Tassa turistica, incassati 300mila euro

19 Settembre 2018

Manca la somma dell’ultima parte di agosto. Già investiti 65mila euro, gli introiti serviranno a sistemare viale Roma

ROSETO. Trecento mila euro. È la cifra incassata finora dal Comune di Roseto grazie agli introiti della tassa di soggiorno, in vigore dal 1° aprile. È un dato ancora parziale, però, perché manca qualche dichiarazione di agosto, mese nel quale la presenza di turisti è stata, in ogni struttura, molto alta. Nel bilancio 2018 era stato preventivato un incasso di 500mila euro, ma il sindaco Sabatino Di Girolamo è comunque soddisfatto. «Come primo anno sperimentale», spiega, «è andata bene, anche sotto il profilo dell’accoglienza. Ho parlato con molti operatori e nessuno mi ha segnalato criticità nel pagamento dell’imposta di soggiorno, anzi i titolari dei campeggi mi hanno confermato che c’è stato un aumento delle presenze».
Alcuni turisti però, seppure in numero esiguo, si sono rifiutati di pagare la tassa ponendo una domanda: «Come mai qui a Roseto dovrei pagare un euro e invece, in un qualsiasi campeggio a Giulianova pago cinquanta centesimi?». Un aspetto che fa tornare indietro di qualche mese, quando le varie associazioni turistiche accennarono a questo possibile problema, ovvero la non uniformità tra i Comuni della costa teramana. «In prospettiva, quando tutti e sette i Comuni della costa la istituiranno», spiega il sindaco, «si può pensare a una omogeneizzazione delle tariffe. È giusto che la costa teramana abbia sintonia su questo aspetto». Con i 300mila euro saranno coperte spese, alcune già stanziate per eventi e provvedimenti già adottati come i 30mila euro per il servizio di salvataggio nelle spiagge libere e i 25mila euro per il concerto di Roy Paci del 26 luglio, oltre ai 10mila euro per altri eventi estivi più piccoli: in totale, dunque, i soldi già investiti sono circa 65mila euro. I restanti 235mila euro serviranno per opere di manutenzione già previste. «Come prevede la legge», precisa Di Girolamo, «l’imposta di soggiorno è una tassa di scopo, ovvero destinata alle manifestazioni, alla promozione del territorio e alla manutenzione.

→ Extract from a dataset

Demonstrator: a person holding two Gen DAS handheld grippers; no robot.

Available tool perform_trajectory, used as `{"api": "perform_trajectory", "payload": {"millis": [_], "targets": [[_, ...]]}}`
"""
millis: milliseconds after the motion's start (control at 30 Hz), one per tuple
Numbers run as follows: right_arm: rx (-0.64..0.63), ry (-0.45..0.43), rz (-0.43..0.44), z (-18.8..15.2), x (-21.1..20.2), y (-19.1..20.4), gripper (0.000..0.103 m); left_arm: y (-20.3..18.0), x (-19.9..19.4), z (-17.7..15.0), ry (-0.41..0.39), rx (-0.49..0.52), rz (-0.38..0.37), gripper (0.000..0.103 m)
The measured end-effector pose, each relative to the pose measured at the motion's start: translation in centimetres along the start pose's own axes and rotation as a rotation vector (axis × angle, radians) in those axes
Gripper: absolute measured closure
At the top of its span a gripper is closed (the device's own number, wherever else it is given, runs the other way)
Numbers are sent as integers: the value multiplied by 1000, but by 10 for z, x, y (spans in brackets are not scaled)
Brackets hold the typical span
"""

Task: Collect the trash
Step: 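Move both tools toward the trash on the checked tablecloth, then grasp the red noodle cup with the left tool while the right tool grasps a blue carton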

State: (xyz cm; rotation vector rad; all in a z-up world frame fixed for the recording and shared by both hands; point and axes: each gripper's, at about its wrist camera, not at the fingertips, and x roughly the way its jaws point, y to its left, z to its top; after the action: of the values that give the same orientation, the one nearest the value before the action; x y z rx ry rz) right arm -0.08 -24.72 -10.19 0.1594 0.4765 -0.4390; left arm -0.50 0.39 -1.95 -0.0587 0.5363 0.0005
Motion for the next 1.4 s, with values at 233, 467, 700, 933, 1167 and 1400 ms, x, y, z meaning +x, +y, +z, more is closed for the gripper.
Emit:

Il primo intervento ipotizzato è quello su viale Roma, la parallela del lungomare Celommi». I lavori, da realizzare entro l’estate 2019, riguardano il primo lotto di viale Roma, ossia il tratto di circa 300 metri che va dall’hotel Liberty fino all’intersezione con via Thaulero. «Qui, in base agli introiti effettivi», dice l’assessore alla manutenzione Nicola Petrini, «metteremo a posto le aiuole con un nuovo impianto di irrigazione, l’asfalto e i marciapiedi con nuovi cordoli. In aggiunta approfitteremo per coordinare gli attraversamenti pedonali che, come sappiamo, ora finiscono sulle aiuole. In tre anni l’intenzione è completare tutto viale Roma». Per il Comune di Roseto però, in merito alla tassa di soggiorno, ci potrebbe essere una notizia poco lieta, ossia la sentenza del Tar attesa per il 7 novembre sul ricorso contro l’entrata in vigore della tassa di soggiorno presentato a maggio scorso dai consiglieri d’opposizione e dalle associazioni alberghiere. In caso di accoglienza dell’istanza di annullamento del provvedimento il Comune, infatti, sarebbe costretto a restituire gli importi a tutti i turisti che hanno pagato.